O presidente Luiz Inácio Lula da Silva afirmou nesta segunda, 18, durante cerimônia em Campinas, que o Brasil não abrirá mão de sua soberania sobre os minerais críticos e as terras raras existentes no território nacional. Ao mesmo tempo, sinalizou abertura para parcerias internacionais, sem preferência por nenhum país específico, desde que a exploração ocorra em solo brasileiro e sob controle nacional. “Pode vir chinês, alemão, francês, japonês, americano. Pode vir quem quiser. Desde que tenham consciência de que o Brasil não abre mão de sua soberania”, declarou o presidente.

O discurso foi feito na inauguração de quatro novas linhas de luz síncrotron do acelerador de partículas Sirius, instalado no Centro Nacional de Pesquisa em Energia e Materiais (CNPEM), em Campinas. Batizadas de Tatu, Sapucaia, Quati e Sapê, as novas linhas ampliam a capacidade do equipamento, uma espécie de supermicroscópio capaz de analisar a matéria em escala atômica, para pesquisas nas áreas de saúde, energia, agricultura, clima e nanotecnologia. O investimento total é de R$ 800 milhões, viabilizados pelo novo Programa de Aceleração do Crescimento (PAC) e pelo Fundo Nacional de Desenvolvimento Científico e Tecnológico (FNDCT).
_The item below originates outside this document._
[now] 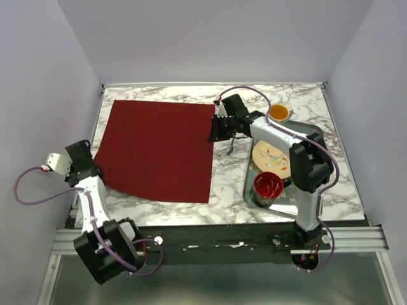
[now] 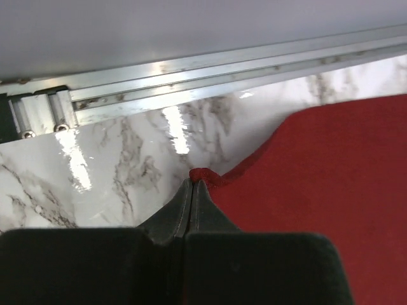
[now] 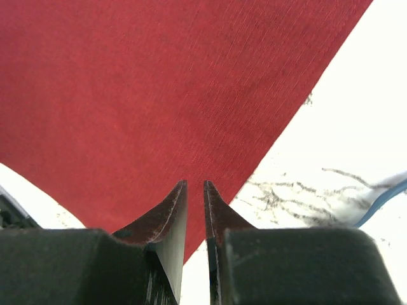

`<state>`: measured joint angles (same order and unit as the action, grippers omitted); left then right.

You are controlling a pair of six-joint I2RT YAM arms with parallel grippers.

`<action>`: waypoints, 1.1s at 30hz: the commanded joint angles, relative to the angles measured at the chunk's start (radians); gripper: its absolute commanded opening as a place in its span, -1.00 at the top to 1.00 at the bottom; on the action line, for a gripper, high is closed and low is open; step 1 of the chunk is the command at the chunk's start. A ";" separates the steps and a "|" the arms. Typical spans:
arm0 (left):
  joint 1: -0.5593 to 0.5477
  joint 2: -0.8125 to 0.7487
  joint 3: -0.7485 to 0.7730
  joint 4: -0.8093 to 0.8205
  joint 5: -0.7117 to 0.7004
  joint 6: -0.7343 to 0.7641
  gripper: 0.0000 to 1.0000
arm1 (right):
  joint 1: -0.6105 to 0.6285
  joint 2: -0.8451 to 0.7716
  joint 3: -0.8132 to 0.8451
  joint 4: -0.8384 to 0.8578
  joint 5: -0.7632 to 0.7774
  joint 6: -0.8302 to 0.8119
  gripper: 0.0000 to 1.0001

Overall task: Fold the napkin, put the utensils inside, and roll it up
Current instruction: Fold the napkin

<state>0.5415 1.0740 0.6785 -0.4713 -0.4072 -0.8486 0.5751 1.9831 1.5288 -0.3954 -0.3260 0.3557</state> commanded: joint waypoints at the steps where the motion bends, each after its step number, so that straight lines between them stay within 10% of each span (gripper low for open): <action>1: -0.132 -0.079 0.027 0.016 -0.013 0.022 1.00 | 0.005 -0.067 -0.036 0.041 -0.027 0.045 0.51; 9: -0.570 0.237 0.385 0.051 -0.069 0.029 1.00 | -0.040 -0.109 -0.024 0.040 -0.007 0.054 0.52; 19: -0.748 0.872 0.970 -0.004 0.108 0.092 1.00 | -0.136 -0.164 -0.107 0.040 0.039 0.016 0.51; 33: -0.847 1.182 1.353 -0.055 0.268 0.171 1.00 | -0.201 -0.127 -0.081 0.040 0.028 0.022 0.49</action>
<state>-0.2958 2.2234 1.9968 -0.4911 -0.1997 -0.7074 0.3870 1.8496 1.4334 -0.3603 -0.3042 0.3893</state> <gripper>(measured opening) 0.009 0.251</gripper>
Lula defendeu que a ciência e a tecnologia do CNPEM sejam mobilizadas para mapear com agilidade o potencial mineral brasileiro, em vez de depender exclusivamente de métodos tradicionais de prospecção. Em tom bem-humorado, o presidente chegou a sugerir que uma oferta atraente de parceria poderia até aproximar os Estados Unidos e a China, rivais em disputa por esses mesmos recursos do Brasil: “Ver se, em um curto espaço de tempo, a gente faça que o Trump deixe de brigar com o Xi Jinping e venha se associar a nós para explorar isso aqui.”

A inauguração das novas linhas do Sirius representa um passo significativo na expansão da infraestrutura científica brasileira. O acelerador de partículas, considerado um dos mais modernos do hemisfério sul, posiciona o Brasil entre os países com maior capacidade instalada para pesquisa de ponta em ciências dos materiais, com potencial direto de aplicação tanto na indústria quanto na agenda estratégica de minerais críticos que movimenta disputas geopolíticas globais.